Task to complete. Go through the entries below, count every line with the string "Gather", and answer with only that number.

Records excerpted from a collection:
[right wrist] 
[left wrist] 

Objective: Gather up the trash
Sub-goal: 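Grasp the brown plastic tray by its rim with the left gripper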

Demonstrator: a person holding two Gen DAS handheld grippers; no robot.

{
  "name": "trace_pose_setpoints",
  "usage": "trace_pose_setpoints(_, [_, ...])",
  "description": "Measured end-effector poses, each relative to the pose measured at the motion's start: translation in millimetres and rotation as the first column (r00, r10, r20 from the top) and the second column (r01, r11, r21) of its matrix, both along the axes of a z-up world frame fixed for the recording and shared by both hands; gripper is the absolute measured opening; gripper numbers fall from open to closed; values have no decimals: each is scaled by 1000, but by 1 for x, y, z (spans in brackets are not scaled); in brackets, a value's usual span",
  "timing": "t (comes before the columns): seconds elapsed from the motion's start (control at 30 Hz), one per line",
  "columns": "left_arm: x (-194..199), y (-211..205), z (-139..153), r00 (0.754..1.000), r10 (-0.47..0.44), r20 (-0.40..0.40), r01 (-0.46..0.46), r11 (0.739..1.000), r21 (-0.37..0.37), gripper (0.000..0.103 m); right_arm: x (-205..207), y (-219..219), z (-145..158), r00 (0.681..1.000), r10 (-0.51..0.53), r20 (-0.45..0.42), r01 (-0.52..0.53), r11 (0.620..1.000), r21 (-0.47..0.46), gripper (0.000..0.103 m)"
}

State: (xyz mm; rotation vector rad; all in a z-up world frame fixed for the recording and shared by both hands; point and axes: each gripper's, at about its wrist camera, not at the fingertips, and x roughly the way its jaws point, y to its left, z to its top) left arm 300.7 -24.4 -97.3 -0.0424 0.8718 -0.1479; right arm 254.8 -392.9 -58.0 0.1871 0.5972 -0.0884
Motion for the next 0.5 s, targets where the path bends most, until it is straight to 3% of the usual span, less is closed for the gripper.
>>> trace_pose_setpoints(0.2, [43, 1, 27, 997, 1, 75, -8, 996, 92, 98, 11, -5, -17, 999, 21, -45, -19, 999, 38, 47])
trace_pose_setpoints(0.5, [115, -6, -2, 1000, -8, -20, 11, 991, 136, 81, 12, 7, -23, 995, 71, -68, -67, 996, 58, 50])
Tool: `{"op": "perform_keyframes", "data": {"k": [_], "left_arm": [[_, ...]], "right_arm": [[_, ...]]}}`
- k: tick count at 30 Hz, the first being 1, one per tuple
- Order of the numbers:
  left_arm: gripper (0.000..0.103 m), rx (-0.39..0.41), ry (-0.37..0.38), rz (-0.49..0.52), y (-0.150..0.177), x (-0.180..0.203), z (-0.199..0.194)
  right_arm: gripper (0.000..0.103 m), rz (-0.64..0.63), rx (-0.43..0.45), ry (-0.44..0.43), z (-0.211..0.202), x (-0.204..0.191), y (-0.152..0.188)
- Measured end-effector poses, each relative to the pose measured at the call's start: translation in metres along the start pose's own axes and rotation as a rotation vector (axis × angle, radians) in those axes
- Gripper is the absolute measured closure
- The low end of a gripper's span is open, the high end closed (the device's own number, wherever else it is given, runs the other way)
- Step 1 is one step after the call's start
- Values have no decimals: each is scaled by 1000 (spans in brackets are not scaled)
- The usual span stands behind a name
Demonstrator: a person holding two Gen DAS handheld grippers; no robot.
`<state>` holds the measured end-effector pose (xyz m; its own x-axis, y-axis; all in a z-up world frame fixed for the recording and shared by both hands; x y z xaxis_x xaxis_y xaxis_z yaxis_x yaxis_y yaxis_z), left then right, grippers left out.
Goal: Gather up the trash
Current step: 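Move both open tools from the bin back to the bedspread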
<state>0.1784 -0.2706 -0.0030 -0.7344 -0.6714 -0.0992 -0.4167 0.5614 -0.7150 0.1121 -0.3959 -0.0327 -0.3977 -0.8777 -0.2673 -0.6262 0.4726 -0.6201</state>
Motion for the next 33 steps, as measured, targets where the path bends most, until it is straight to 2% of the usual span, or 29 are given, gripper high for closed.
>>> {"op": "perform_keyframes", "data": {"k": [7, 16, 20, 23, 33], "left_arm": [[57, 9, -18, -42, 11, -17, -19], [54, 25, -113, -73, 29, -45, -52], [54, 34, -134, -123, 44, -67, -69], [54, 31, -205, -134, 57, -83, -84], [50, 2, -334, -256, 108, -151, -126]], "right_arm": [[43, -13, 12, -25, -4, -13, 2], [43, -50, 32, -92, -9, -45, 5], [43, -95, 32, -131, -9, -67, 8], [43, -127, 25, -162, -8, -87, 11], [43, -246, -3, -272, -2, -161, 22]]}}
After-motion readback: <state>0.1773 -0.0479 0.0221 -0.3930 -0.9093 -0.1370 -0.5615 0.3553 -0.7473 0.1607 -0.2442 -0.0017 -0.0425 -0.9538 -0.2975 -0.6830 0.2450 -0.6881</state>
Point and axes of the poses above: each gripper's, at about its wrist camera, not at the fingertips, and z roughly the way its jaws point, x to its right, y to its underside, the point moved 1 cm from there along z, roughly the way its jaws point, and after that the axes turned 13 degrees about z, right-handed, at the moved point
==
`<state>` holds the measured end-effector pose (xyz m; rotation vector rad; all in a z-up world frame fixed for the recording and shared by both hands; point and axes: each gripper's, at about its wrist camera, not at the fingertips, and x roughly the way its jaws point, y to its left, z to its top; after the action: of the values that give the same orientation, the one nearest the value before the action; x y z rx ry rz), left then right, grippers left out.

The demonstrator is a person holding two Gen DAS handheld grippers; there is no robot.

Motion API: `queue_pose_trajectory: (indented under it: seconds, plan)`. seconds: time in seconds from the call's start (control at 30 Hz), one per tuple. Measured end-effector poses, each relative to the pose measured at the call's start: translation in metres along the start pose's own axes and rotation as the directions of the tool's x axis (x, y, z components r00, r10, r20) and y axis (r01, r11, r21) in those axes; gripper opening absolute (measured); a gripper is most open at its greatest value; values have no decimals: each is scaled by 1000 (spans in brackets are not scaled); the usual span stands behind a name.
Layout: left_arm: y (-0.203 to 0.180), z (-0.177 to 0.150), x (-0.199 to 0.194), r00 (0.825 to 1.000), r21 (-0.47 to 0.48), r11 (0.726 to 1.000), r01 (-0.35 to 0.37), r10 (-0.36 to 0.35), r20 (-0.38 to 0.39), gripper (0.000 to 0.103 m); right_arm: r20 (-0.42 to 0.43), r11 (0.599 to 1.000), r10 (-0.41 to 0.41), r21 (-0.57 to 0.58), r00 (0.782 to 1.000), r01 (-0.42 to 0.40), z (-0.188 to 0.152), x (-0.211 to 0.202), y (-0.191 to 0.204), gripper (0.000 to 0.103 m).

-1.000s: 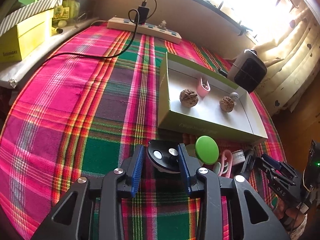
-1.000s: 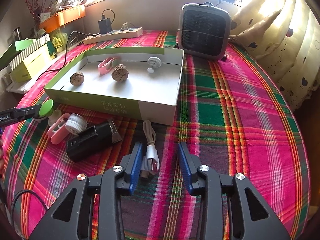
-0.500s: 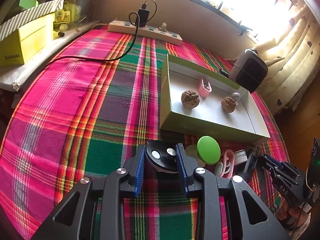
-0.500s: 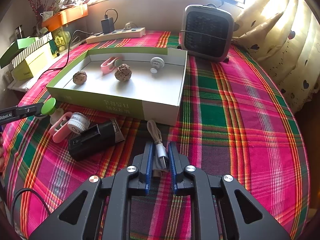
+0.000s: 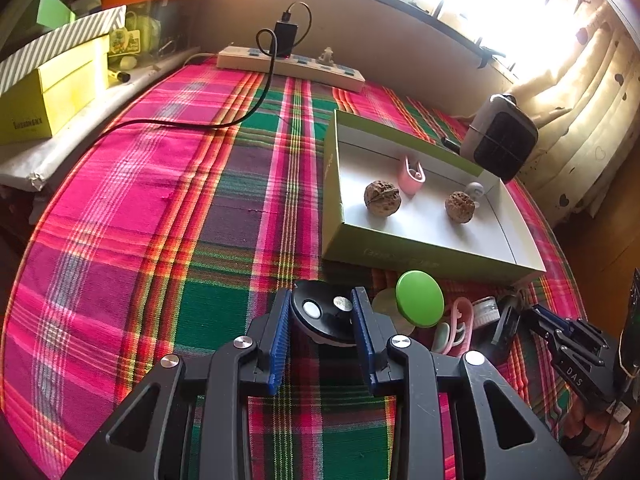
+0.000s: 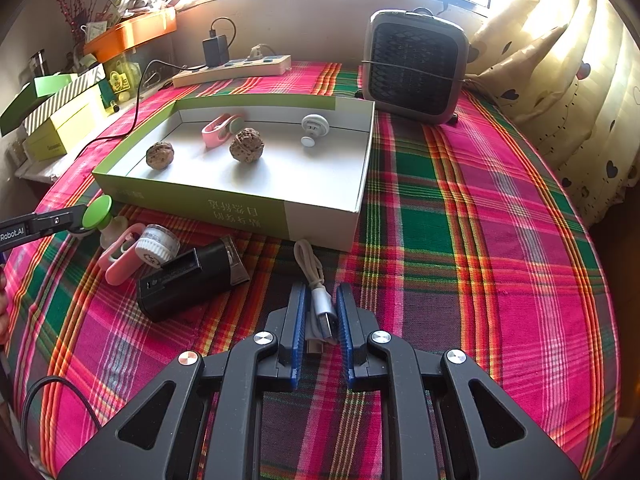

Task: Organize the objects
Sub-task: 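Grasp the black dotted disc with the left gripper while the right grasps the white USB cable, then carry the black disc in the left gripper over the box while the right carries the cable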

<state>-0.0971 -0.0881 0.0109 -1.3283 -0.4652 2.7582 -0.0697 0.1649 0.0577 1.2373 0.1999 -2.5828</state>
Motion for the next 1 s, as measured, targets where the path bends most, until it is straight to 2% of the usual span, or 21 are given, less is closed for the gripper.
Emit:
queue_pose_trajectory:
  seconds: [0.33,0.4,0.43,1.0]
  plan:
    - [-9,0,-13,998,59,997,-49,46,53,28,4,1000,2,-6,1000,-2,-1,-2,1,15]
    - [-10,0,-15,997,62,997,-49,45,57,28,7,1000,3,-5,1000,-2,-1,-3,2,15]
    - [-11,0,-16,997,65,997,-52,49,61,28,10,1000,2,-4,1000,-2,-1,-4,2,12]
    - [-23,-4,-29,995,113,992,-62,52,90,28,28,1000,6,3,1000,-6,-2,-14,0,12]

Output of the task. 2